I'm not sure why you wouldn't go back to teaching, even part-time because it's probably one of the most family friendly careers there is.

How long do you propose to spend your life barely getting back, when there's a way you could improve all of your lives as a family? Experiences/holidays - all of those things would benefit all three of you.

I am not an expert on SEN by any means but would your DD benefit in the medium term from not being helicoptered by you most of the time?

Fladdermus · 08/12/2022 21:41

Kanaloa · 08/12/2022 21:17

Wow, I must refer our doctor to you. By the way, having worked at nurseries for years, I’ve never met a ND child (and this child almost certainly is if they’re referred at age 4) who was suddenly improved by ‘more daycare.’ I wonder what will help this child learn to cope with the world - well what about an overwhelming environment with difficult challenges and an eighth of the adult attention and support? Yeah, that’ll probably help.

And organising chores obviously is a ‘big deal,’ because this is a man who point blank refuses to look after his child while his wife works. He thinks he’s ‘working his arse off’ in a 9-5 job with absolutely no responsibilities outside work, and feels it’s unfair that he might be asked to parent his child while his wife tries to go back to work.

I disagree with your first paragraph. I have 2 ND children and they both improved massively at nursery. They benefited from the more rigid structure, they had access to sensory activities that I couldn't provide for them. My DS's nursery was part of his school, so transitioning to school was easy as he already knew all the teachers and many of the kids.

Totally agree with your second. This bloke clearly thinks his wife should work and do all the chores. While he does fuck all because he's been working so hard.

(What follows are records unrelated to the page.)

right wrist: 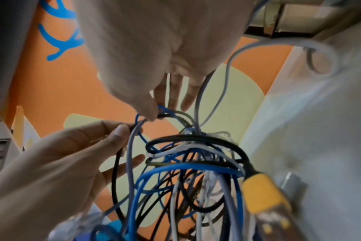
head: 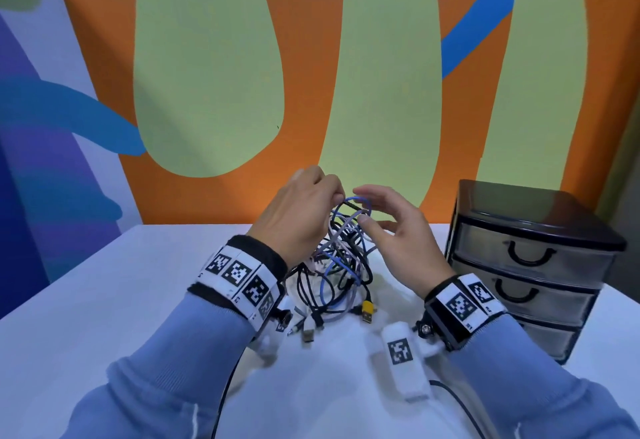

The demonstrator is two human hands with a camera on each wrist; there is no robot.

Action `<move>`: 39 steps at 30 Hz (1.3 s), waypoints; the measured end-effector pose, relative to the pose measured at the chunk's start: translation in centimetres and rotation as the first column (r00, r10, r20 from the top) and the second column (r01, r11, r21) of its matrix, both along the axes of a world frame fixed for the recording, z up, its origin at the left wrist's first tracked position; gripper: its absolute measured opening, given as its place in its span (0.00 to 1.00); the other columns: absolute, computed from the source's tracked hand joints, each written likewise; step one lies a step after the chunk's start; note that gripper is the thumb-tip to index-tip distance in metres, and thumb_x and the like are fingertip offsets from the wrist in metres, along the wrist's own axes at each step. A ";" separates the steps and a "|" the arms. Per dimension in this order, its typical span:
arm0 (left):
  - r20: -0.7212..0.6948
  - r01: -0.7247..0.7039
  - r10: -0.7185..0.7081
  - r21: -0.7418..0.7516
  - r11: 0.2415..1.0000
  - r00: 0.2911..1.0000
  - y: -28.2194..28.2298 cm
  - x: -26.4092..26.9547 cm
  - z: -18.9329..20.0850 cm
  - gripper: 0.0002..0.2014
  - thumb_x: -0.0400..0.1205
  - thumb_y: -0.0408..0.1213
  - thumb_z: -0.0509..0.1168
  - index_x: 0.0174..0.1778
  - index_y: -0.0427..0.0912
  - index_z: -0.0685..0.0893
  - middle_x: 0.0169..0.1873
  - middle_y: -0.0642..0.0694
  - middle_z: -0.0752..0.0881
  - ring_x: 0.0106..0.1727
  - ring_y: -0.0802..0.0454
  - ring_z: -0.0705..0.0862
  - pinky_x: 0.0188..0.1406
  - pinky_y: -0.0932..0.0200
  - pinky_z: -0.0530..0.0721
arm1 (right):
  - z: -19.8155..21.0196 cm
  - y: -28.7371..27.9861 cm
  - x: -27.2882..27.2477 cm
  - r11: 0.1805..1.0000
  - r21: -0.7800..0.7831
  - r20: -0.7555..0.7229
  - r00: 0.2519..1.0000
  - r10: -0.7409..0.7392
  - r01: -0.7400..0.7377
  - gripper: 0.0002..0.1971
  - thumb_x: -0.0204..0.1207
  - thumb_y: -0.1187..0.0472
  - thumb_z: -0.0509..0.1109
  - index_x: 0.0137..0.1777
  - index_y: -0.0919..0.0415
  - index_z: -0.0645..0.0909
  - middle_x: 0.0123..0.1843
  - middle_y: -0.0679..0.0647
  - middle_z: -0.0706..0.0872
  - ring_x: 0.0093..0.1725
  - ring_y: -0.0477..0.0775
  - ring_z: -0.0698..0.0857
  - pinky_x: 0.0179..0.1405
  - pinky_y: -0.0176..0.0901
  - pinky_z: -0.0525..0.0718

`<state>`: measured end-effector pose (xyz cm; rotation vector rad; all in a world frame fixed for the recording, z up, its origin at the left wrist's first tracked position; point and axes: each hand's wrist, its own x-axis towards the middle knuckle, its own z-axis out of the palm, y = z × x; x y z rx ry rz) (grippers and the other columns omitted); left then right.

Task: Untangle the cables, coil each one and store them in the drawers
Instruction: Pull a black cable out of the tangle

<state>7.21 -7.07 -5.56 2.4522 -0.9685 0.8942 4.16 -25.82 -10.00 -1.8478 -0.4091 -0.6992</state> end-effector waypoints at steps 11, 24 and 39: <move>0.164 0.049 0.039 -0.501 0.864 0.986 0.1 -0.5 1.1 0.11 0.94 0.38 0.59 0.57 0.41 0.86 0.35 0.60 0.78 0.39 0.46 0.77 0.40 0.48 0.74 | 0.4 -0.5 0.5 0.997 -0.017 -0.169 0.983 -0.074 0.072 0.08 0.85 0.60 0.74 0.58 0.45 0.86 0.48 0.58 0.89 0.45 0.67 0.88 0.35 0.53 0.84; 0.055 0.004 0.074 -0.829 0.560 0.996 2.5 0.4 2.7 0.13 0.94 0.39 0.57 0.53 0.45 0.86 0.34 0.56 0.79 0.34 0.63 0.76 0.38 0.61 0.75 | 1.2 -1.5 0.2 0.969 -0.020 -0.151 0.958 -0.245 0.244 0.06 0.83 0.64 0.71 0.51 0.52 0.85 0.36 0.51 0.77 0.29 0.50 0.72 0.30 0.44 0.71; -0.448 -0.017 -0.087 -0.223 0.975 0.890 0.2 -1.3 1.3 0.23 0.84 0.60 0.72 0.36 0.43 0.91 0.25 0.54 0.80 0.27 0.56 0.72 0.31 0.57 0.67 | 0.8 0.5 -0.5 0.965 -0.101 0.179 0.958 -0.223 0.244 0.11 0.74 0.69 0.79 0.43 0.49 0.88 0.38 0.49 0.84 0.38 0.50 0.79 0.40 0.51 0.81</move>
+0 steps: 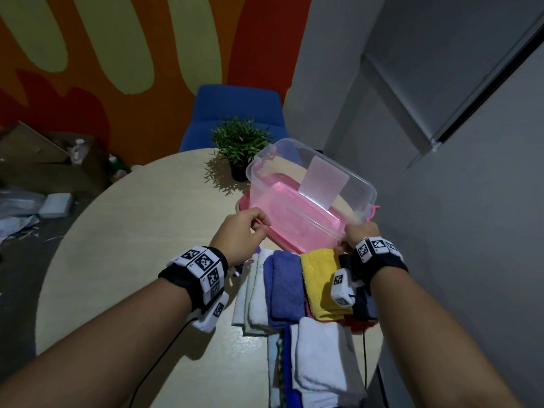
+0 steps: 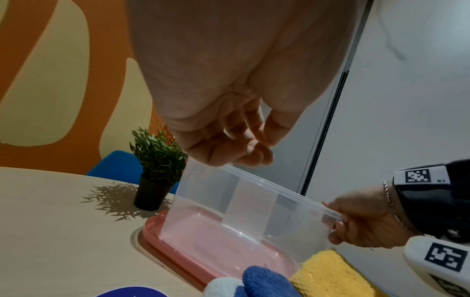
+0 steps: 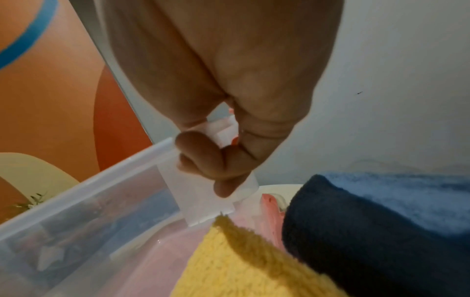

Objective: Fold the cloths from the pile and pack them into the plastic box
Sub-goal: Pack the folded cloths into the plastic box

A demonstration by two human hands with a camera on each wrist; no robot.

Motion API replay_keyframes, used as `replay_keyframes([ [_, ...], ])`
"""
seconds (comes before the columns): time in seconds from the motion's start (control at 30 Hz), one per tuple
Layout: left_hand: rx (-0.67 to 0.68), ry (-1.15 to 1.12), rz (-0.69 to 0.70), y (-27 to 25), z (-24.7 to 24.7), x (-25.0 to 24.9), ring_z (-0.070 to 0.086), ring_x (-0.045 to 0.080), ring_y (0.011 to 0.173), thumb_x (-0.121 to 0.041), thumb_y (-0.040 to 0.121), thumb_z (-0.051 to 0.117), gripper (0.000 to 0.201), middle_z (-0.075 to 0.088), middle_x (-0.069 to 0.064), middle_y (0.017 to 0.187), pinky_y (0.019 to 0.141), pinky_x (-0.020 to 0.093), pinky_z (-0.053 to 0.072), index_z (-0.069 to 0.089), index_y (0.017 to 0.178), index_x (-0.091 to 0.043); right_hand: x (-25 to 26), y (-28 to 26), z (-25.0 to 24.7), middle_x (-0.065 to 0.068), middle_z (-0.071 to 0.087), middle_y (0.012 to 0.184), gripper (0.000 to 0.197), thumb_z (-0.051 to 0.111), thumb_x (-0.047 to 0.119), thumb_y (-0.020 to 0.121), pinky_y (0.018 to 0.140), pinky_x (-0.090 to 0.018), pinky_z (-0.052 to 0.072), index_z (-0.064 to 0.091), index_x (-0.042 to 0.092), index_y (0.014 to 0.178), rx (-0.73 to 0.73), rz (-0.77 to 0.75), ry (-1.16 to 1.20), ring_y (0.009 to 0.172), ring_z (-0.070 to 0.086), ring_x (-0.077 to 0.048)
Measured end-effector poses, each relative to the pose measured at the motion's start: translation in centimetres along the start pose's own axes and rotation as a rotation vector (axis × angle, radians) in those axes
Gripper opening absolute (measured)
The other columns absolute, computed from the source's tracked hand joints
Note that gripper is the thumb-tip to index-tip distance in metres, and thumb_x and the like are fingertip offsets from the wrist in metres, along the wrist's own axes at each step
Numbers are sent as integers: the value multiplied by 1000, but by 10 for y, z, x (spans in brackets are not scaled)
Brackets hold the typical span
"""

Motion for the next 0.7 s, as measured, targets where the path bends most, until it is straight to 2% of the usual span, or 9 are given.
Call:
replay_keyframes([
  [0.13,-49,-15,-7,0,-10,3,63,2,77,-16,94,60,13,67,-11,84,70,20,45,66,92,-27,-8,18,-2,-21,70,98,54,56,23,62,80,-51,59,60,-4,109,-59,-23,56,86,71,-39],
  [0.2,-90,12,30,-2,-16,-3,58,-2,72,-16,95,60,13,67,-14,88,67,18,44,66,96,-28,-1,0,-16,-22,68,106,49,62,21,72,83,-47,57,57,-5,113,-126,-51,84,93,68,-40],
  [0.27,-153,82,139,-4,-21,-19,55,3,78,-17,96,59,14,66,-14,91,73,25,48,66,103,-27,1,-9,-32,-23,65,109,43,64,16,81,79,-40,51,54,-5,117,-182,-98,107,99,65,-40],
  [0.33,-207,169,288,-10,-25,-46,48,7,93,-19,96,58,19,65,-13,99,84,26,45,65,113,-25,3,-16,-48,-21,66,106,54,65,27,72,80,-40,52,53,1,118,-220,-160,155,93,67,-39],
  [0.37,-224,222,368,-13,-25,-61,45,7,101,-21,95,59,24,65,-12,106,89,26,43,64,118,-25,3,-18,-57,-20,67,102,62,63,33,65,78,-46,57,51,6,119,-242,-196,191,86,69,-39],
  [0.4,-225,296,446,-15,-24,-77,42,9,108,-25,94,61,30,64,-11,116,94,28,40,61,124,-26,6,-26,-66,-19,67,99,63,62,33,65,71,-49,60,50,9,123,-257,-238,215,78,70,-37],
  [0.5,-161,610,620,-24,-18,-112,38,21,129,-40,86,66,54,50,-8,140,104,40,32,48,137,-30,31,-79,-91,-12,63,93,47,57,7,85,47,-32,55,46,11,130,-261,-370,245,58,64,-24],
  [0.6,-62,846,655,-37,-17,-121,50,25,125,-40,81,71,59,58,-4,132,105,46,36,50,135,-28,51,-121,-97,-3,60,77,40,57,-2,86,39,-22,47,48,18,120,-215,-543,266,47,57,-9],
  [0.7,29,932,549,-59,-25,-114,64,26,102,-26,92,60,32,69,-3,111,83,38,45,56,123,-29,65,-146,-77,-5,64,81,41,61,0,84,42,-24,45,54,16,121,-109,-642,256,48,59,-18],
])
Point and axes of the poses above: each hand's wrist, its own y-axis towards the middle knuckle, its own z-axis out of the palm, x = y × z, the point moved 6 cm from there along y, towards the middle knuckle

GorgeousLadyofWrestling · 08/12/2022 21:42

I actually don’t get a lot of the discussion/ disagreement here. We all agree:

Op should work.
That working evenings would be best for OP and her DD.
That working evenings would mean DH has to step up.
That might lead to a more positive relationship for DH and DD.

Yet we all - OP included - seem stuck on the fact that DH won’t. And that’s it.

Op I’ve said it before on this thread - just go and work the hours you want. Just because he doesn’t want you to shouldn’t stop you - because you’re doing something he doesn’t want to you right now, and that doesn’t seem to be a problem for you.